Sadly, the identity of many people is shaped not by the gospel but by such identity-forming cultural forces as media (including social media), advertising, education, entertainment, politics, technology and peer pressure. “Swimming” within this “cultural soup,” people come to believe they don’t need God—that they can be self-sufficient and make their own way. They learn to place their identity in their nationality, race, vocation, peer group, or hobby. And now many feel the need to place their identity in their sexual preferences (for more on that topic, click on the “LGBT issues” link above, left).
Into this “cultural soup” comes Jesus with a radical message of a new, transformed identity. That identity is not principally about human distinctions (Galatians 3:28), but who humans are, by grace, as God’s dearly loved children. Sadly, many people don’t know of this Christ-centered identity, largely because they hold false views about who God is. They’ve heard he’s like an angry, abusive parent out to punish his disobedient children. They’ve heard he’s so offended that he can’t stand to be in the presence of sinners and has plans to inflict pain on them forever and ever.

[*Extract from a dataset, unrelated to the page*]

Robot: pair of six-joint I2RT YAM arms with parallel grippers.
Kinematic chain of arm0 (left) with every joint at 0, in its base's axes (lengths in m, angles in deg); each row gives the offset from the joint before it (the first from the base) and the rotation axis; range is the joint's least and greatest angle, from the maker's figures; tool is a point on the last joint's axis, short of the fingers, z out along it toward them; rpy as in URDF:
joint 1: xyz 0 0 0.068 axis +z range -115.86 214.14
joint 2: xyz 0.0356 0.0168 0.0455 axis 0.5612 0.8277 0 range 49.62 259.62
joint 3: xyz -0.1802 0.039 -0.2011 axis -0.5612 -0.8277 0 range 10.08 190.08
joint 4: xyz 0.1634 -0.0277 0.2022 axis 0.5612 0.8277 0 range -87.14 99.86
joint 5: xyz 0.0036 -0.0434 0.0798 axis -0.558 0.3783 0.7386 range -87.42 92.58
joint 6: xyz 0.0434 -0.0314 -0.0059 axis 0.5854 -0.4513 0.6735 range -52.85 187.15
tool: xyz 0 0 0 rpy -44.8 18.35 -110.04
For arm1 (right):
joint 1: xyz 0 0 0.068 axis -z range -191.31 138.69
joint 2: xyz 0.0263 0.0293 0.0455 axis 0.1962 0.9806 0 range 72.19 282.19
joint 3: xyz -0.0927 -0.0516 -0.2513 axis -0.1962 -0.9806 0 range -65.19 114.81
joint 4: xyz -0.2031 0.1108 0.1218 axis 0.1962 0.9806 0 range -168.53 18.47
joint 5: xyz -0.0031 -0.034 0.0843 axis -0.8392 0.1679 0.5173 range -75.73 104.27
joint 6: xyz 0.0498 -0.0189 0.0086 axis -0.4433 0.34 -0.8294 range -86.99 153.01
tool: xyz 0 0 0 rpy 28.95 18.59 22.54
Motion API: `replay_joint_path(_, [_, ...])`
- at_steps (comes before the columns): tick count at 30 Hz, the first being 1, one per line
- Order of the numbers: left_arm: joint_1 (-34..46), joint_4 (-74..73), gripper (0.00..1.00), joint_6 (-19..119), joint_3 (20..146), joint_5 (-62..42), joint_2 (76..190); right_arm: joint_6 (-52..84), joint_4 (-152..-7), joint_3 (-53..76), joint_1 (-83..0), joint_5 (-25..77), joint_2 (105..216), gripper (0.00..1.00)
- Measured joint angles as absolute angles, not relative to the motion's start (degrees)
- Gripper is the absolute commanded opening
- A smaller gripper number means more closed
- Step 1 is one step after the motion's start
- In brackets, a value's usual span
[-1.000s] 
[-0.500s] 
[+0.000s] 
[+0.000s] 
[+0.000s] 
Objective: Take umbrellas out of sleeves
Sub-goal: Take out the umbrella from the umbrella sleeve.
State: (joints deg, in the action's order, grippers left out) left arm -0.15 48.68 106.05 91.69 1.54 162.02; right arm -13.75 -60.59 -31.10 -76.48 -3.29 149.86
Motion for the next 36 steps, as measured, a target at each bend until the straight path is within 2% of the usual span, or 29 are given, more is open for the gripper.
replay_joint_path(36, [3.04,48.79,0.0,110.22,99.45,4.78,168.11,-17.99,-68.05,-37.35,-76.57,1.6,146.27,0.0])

But all these views of God are wrong—they all suffer from a case of mistaken identity. God’s true identity is revealed to us in the person of Jesus Christ. In Jesus we see that God is willing to suffer for us, even die for us, so that we can live forever with him. In Jesus we see that though we all sin and fall short of perfection, God, in love, has done something about it.
People react to this truth about God in different ways. Some won’t accept it—they don’t think their sins are anywhere near bad enough to necessitate such sacrifice. Others know they’ve sinned, but believe the good they’ve done outweighs the bad. Others, painfully aware of their guilt, desperately try to earn their way back into God’s favor.
The good news is that God’s favor, as a loving Father, is already there for all people. Even when we were sinners (his enemies!) he loved us and sent his Son to die on our behalf and reconcile us to himself. That truth—the gospel—forms the basis for our true identity. Yes, we all are sinners, and no, we can’t change that, but God can and has. As his freely given gift, he sent his Son to live and die in our place so that we would be forgiven and raised with him to new life. And now in Jesus—in who he is, and what he has done—we are the dearly loved children of our heavenly Father. That is who we truly are. That is our true identity.
Over the centuries, followers of Jesus, embracing their true identity, have committed their lives to helping others come to know who they truly are in Christ. Paul described that gospel work this way: “My dear children, for whom I am again in the pains of childbirth until Christ is formed in you…” (Galatians 4:19). Paul’s work in Galatia, as elsewhere, was to help people know Christ and to have Christ formed within them—to understand their true identity and then have their lives transformed as they live into that identity (see Galatians 2:20 KJV).
As a church, our primary goal is to participate, as did Paul, in what Jesus is doing to help people come to know him and then to be transformed as Christ is formed within them (Romans 12:2). That journey of transformation is about having our identity formed in Christ rather than in the “cultural soup” that surrounds us. It means yielding to the Spirit of Christ as he shapes us into what he wants us to be, using the gifts he gives us to join in the work he is doing, being instruments of his righteousness and peace for the benefit of people who desperately need to know him and know who they truly are in him.
This journey of transformation happens neither by accident nor by force. At times the journey seems slow, but it’s real and leading to our glorification—the time when we’ll be conformed perfectly to Christ and thus live fully into our true identity in him (see Romans 8:29 and 1 John 3:2). On this journey, the Spirit leads us to turn away from all other sources of identity and give our lives to Christ daily, as he continues to shape us to be more and more like he is. Note how Paul describes the process:
- “You have taken off your old self with its practices and have put on the new self, which is being renewed in knowledge in the image of its Creator” (Colossians 3:9-10).
- “Put off your old self, which is being corrupted by its deceitful desires; to be made new in the attitude of your minds, and to put on the new self, created to be like God in true righteousness and holiness” (Ephesians 4:22-24).
Out with the old identity—in with the new! Off with the way of sin—in with the way of Christ! As we surrender to Jesus, he gives us this new identity and way of being. It’s no pretense; no religious show—it’s reality, the gift of our true identity that gives us our meaning, our purpose, our security and our destiny. It’s a journey with daily challenges and joys. It’s about a life centered on Jesus, who not only shows us the Father, but shows us what we can become as we journey with him.
Our mission is to tell others this wonderful news—the simple (yet profound) truth that God who made us wants really good things for us. Even though we humans run from God, or act as if he’s not there, or refuse his help, God still loves us, still pursues us. He sent his Son, Jesus Christ, to become human with us, to speak our language, feel our pain, and take the sting of death upon himself removing all the barriers between us and God, giving us all our true identity as God’s dearly loved children.